An all time favorite breakfast is pancakes, right?!
So, when you transition to a Keto diet, its justifiably assumed that a lot of our favorite foods are out. Like pizza and pancakes/waffles.
Well, that’s just not so with the help of things like coconut flour, almond flour…and the internet.
I originally got this recipe from here and made a couple small tweeks (added 2 scoops AdvoCare Muscle Gain protein, and more vanilla extract).
- 4 ounces cream cheese, softened
- 4 eggs
- 2 teaspoons vanilla extract
- 1 tablespoon sugar substitute (we use baking sucralose)

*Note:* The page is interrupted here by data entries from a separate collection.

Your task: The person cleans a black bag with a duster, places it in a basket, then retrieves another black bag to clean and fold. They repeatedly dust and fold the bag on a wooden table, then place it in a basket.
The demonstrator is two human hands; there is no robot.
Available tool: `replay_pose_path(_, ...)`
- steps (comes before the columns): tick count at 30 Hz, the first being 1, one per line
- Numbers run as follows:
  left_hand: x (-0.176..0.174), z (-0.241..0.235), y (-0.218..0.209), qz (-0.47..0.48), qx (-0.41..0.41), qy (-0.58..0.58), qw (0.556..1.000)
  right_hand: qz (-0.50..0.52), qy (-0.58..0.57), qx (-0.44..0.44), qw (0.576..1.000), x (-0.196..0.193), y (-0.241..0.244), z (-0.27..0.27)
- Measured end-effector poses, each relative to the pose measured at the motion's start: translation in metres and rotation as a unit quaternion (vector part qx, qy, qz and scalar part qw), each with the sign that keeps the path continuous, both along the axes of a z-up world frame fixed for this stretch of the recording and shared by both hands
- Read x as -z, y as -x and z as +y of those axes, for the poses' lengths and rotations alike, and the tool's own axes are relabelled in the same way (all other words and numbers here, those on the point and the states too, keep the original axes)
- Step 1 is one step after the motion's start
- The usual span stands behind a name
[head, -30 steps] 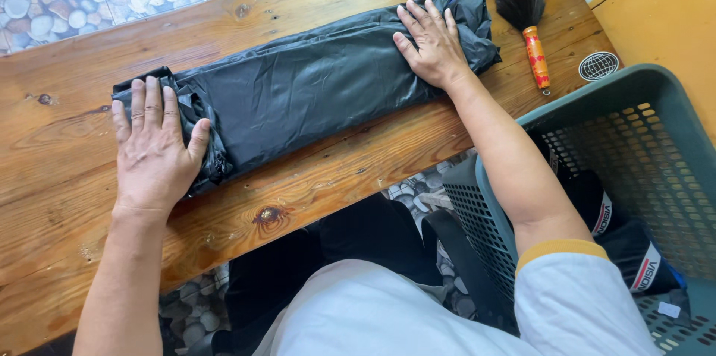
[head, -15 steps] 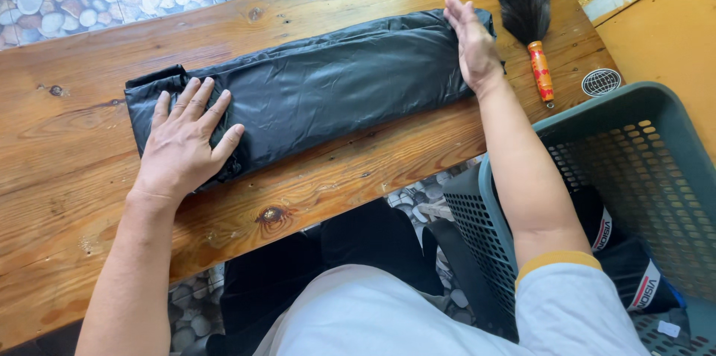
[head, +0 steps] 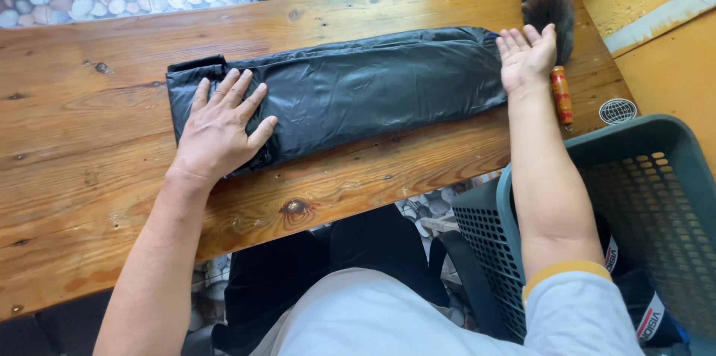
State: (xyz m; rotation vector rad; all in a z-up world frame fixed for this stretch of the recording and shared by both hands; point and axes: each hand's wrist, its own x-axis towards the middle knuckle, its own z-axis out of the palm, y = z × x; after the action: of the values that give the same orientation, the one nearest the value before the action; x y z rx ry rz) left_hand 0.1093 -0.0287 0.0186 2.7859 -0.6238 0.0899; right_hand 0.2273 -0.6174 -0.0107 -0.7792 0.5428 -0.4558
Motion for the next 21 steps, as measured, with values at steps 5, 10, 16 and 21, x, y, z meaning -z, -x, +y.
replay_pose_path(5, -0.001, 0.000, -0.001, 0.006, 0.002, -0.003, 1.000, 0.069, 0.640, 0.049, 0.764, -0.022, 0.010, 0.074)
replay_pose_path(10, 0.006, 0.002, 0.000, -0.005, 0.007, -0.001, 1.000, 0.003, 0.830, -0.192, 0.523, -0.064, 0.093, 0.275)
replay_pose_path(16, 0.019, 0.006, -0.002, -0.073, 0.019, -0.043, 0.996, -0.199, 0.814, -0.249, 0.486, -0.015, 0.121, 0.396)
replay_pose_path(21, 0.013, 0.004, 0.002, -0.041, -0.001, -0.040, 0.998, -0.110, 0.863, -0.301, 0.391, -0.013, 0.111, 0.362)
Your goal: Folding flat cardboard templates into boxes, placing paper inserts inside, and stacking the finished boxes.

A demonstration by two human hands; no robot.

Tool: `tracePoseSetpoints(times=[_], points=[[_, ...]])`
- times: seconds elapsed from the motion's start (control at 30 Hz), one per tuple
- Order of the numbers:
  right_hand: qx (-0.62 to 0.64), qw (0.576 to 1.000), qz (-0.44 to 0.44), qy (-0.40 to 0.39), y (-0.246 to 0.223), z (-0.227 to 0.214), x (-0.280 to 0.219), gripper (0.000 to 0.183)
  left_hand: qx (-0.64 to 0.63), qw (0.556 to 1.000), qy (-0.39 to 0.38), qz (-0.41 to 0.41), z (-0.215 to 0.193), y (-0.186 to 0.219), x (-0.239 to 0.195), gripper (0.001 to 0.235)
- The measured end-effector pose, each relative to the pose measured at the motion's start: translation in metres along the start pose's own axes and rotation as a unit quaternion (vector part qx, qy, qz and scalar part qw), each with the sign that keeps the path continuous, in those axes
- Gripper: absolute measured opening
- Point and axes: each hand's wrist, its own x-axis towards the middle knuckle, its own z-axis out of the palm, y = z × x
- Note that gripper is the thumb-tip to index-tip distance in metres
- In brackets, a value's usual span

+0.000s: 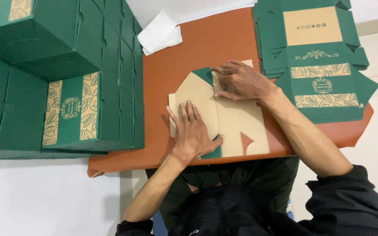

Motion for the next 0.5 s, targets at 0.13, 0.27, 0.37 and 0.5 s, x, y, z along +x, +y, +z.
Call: tracePoseSetpoints(times=[0.13, 0.27, 0.37, 0.5], points=[[-0.003, 0.999, 0.030, -0.036, -0.010, -0.015, -0.004, 0.051, 0.019, 0.999, -0.036, 0.027, -0.021, -0.009, 0.008, 0.114], [-0.142, 0.990, 0.011, 0.016, -0.020, -0.022, -0.005, 0.071, -0.026, 0.995, 0.020, 0.093, -0.025, -0.034, 0.026, 0.095], [-0.261, 0.963, 0.014, 0.069, -0.014, -0.029, -0.008, 0.067, -0.058, 0.986, 0.084, 0.133, -0.032, -0.046, 0.032, 0.085], [-0.292, 0.945, 0.016, 0.143, -0.004, -0.042, -0.012, 0.045, -0.157, 0.951, 0.198, 0.177, -0.055, -0.053, 0.043, 0.079]])
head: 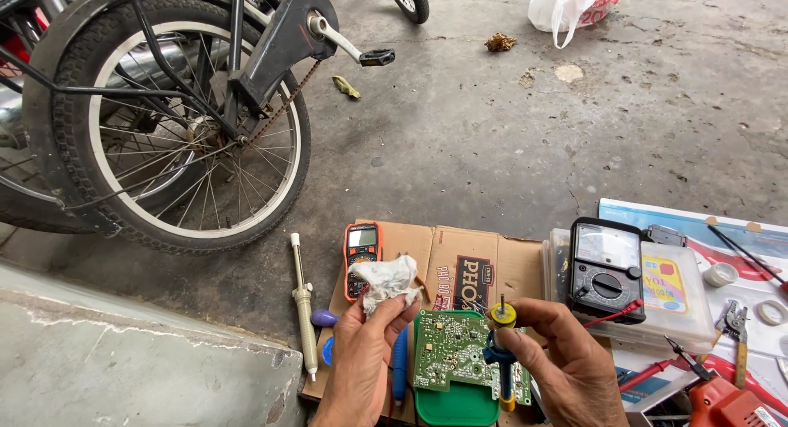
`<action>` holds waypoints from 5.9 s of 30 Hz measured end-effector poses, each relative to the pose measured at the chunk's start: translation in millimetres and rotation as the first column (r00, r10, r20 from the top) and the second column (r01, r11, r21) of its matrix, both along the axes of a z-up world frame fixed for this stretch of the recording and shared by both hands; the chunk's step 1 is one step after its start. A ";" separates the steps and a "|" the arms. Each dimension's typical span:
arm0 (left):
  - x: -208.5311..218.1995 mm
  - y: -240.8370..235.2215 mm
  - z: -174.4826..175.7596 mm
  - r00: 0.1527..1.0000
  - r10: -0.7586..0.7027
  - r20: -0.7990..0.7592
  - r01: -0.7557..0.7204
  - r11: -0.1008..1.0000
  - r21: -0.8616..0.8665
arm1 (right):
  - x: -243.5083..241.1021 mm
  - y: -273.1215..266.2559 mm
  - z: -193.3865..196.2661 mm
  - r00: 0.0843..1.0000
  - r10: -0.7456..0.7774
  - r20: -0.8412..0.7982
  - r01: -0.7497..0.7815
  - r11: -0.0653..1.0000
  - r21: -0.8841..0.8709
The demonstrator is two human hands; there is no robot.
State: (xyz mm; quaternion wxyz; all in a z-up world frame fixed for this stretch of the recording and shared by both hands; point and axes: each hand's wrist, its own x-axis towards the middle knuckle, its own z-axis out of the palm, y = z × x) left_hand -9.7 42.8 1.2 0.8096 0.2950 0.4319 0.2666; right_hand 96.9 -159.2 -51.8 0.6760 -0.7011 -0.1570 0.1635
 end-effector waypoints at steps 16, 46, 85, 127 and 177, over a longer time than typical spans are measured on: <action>3.9 -33.3 41.9 0.953 -0.255 0.161 0.277 0.952 -0.129 | -0.7 7.3 12.7 0.993 0.090 -0.077 -0.098 0.991 -0.095; -18.9 -11.6 -13.7 0.776 -0.619 0.123 0.630 0.767 -0.118 | 2.6 -0.2 27.0 0.524 0.434 0.733 -0.314 0.898 -0.307; -17.7 -32.9 13.6 0.668 -0.743 -0.049 0.739 0.654 0.161 | 11.5 -36.4 23.5 0.852 0.417 -0.317 -0.426 0.904 0.044; -9.0 -40.3 23.2 0.907 -0.414 0.085 0.417 0.844 -0.338 | 5.3 -13.3 7.5 0.584 0.319 0.746 -0.079 0.937 -0.339; -24.5 -30.8 19.5 0.695 -0.717 -0.054 0.718 0.689 0.098 | 12.0 -30.3 38.8 0.896 0.398 -0.196 -0.432 0.883 -0.182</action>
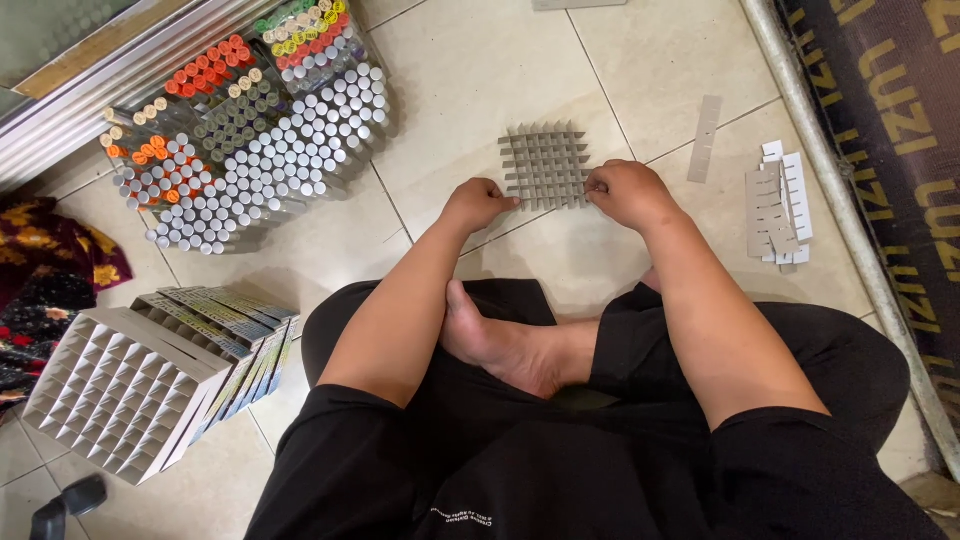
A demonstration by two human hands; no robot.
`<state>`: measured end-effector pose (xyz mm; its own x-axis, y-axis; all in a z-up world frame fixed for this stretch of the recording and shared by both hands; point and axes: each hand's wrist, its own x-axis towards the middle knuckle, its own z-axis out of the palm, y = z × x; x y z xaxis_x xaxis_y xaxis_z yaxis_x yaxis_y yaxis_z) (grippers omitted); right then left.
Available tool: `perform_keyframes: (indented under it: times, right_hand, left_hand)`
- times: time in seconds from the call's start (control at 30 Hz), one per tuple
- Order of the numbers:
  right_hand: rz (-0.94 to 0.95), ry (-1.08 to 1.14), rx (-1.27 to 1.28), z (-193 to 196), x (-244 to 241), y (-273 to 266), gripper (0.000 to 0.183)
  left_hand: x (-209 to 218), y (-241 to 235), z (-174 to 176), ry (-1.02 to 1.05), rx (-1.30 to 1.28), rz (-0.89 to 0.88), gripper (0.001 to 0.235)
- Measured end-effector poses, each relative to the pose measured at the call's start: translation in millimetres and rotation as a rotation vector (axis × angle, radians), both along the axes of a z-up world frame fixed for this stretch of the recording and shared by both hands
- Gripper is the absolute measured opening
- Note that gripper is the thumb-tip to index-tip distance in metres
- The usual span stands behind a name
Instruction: The person sits on the floor and assembles a grid-like tray by interlocking several white plastic strips. They then place the assembled tray into a larger white container.
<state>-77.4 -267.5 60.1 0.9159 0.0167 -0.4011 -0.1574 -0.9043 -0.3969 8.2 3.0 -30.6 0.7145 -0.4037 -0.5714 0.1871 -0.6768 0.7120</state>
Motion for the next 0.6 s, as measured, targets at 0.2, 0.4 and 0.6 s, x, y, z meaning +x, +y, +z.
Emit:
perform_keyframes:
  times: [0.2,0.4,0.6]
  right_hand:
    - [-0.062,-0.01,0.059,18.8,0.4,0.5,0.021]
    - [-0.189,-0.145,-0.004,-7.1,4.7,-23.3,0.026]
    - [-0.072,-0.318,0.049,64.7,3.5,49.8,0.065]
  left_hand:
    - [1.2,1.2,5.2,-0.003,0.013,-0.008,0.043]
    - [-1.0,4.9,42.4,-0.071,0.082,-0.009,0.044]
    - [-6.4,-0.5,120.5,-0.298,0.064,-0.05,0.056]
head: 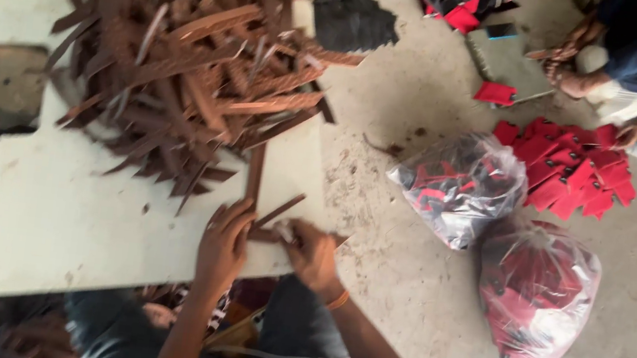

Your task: Trimming or cutting excess material from leather strips for shoe manufacturing.

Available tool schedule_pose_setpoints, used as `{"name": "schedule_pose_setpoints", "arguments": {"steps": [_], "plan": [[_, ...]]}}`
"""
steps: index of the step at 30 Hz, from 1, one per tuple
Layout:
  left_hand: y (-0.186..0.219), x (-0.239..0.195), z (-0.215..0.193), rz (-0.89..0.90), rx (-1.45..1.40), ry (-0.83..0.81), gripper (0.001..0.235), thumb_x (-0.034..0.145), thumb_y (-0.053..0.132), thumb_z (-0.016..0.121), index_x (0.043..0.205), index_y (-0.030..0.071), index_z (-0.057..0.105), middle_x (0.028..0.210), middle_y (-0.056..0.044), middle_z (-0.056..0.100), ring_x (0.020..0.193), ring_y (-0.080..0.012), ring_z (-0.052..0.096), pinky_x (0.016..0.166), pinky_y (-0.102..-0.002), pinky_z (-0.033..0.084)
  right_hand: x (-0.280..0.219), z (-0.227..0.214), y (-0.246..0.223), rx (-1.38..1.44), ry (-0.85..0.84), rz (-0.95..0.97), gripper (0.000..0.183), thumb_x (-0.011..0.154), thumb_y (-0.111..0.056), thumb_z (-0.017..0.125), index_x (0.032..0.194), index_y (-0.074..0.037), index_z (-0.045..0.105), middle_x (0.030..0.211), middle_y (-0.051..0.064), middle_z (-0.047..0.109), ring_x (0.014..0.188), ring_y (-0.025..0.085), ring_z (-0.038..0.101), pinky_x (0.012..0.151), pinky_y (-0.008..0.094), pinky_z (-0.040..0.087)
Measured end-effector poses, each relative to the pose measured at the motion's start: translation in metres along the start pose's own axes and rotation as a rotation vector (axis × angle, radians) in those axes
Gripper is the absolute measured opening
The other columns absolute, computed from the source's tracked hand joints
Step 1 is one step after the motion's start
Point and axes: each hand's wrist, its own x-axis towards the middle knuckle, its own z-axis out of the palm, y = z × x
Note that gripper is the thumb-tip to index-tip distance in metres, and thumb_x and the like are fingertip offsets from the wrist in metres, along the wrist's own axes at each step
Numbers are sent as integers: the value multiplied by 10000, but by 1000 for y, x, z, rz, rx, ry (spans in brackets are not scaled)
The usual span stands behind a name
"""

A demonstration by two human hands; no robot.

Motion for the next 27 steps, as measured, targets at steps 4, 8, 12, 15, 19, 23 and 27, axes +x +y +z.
{"name": "schedule_pose_setpoints", "arguments": {"steps": [4,8,12,15,19,23,27], "plan": [[7,1,0,-13,21,-21,194,998,139,634,1164,91,722,1402,-49,651,1245,-341,637,1086,-456,487,-12,-6,10,8,-26,-14,310,837,-73,703,1138,-1,706,817,189,690,697,299,691,637,376,529],[-8,20,13,5,29,10,177,1000,154,640,1139,88,727,1364,-74,674,1198,-312,662,1130,-475,467,7,-8,29,-47,-28,-214,335,824,-50,726,1152,4,687,893,193,697,782,335,703,686,401,549],[8,7,-3,-2,-9,40,179,1008,148,628,1142,82,727,1353,-88,685,1149,-291,684,1167,-489,461,-2,-10,2,2,-74,-56,285,882,-93,730,1154,-8,705,884,179,723,731,302,721,650,386,544],[6,13,-2,17,-16,87,181,995,145,640,1140,75,725,1345,-84,685,1160,-307,678,1151,-494,469,-6,7,31,-92,0,-106,265,829,-78,735,1086,-13,737,858,191,717,712,288,702,651,377,542],[-2,-3,0,-31,-27,105,210,1000,141,645,1180,54,708,1370,-96,663,1189,-339,660,1056,-482,507,-6,15,13,-33,48,-35,250,882,-141,743,1096,-16,714,801,150,707,660,205,675,625,338,537],[-13,-13,2,-110,-69,80,241,1008,172,643,1207,49,699,1392,-98,648,1195,-326,663,988,-458,554,-4,18,-16,-58,68,68,200,945,-193,729,1014,-7,752,719,120,708,638,153,618,604,314,492],[-14,-12,3,-18,8,104,263,1003,208,659,1211,53,703,1375,-92,650,1239,-332,631,1008,-478,538,-2,17,-17,67,113,32,211,965,-220,695,1021,-24,748,752,58,751,718,61,706,649,242,533]]}}
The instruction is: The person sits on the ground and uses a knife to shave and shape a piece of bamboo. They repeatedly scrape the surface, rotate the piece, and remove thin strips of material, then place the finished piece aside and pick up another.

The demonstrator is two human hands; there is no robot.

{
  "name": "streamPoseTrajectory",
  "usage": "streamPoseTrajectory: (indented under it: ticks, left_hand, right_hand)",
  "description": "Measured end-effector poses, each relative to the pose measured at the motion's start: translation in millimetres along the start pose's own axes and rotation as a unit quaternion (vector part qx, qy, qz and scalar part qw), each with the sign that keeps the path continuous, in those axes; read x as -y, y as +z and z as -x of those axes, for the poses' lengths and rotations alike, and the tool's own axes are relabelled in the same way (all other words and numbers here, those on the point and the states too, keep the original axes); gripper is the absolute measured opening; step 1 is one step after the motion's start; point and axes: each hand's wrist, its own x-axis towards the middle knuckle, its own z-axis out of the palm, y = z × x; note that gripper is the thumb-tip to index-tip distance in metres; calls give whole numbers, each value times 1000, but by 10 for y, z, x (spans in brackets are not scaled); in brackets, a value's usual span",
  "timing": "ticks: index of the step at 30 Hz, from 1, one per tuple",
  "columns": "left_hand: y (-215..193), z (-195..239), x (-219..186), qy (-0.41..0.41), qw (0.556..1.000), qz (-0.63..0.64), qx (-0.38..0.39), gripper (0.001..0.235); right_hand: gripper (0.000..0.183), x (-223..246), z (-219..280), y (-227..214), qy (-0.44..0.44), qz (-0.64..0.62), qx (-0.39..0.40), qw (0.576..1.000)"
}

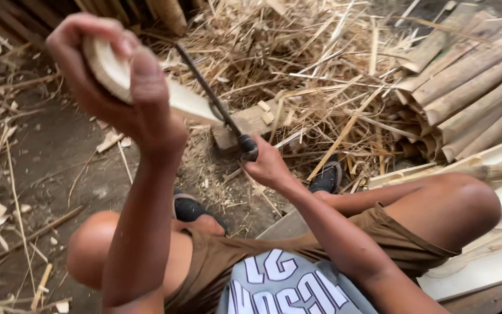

- 4 tablespoons coconut flour
- 2 scoops AdvoCare Muscle Gain, vanilla
- 2 teaspoons baking powder
- 1 dash cinnamon
- 1/2 teaspoon maple extract (optional)
- almond milk or half and half as needed (we use thinned heavy cream)
- 1. Combine cream cheese, eggs, vanilla, sugar substitute, maple extract, and cinnamon with a blender or mixer.
- 2. Add baking powder and coconut flour, blending again until well combined.
- NOTE: The matter may thicken if left to sit for more than a few minutes. If this happens, just add a splash of almond milk, cream, or half and half to thin it again.
- 3. Using an electric griddle set to 325F or a greased pan over medium heat, pour batter to form circles between 4 and 6 inches in diameter.
- 4. Flip pancakes when the edges begin to harden and the surface begins to bubble. Cook on the other side 2-3 minutes, or until golden brown.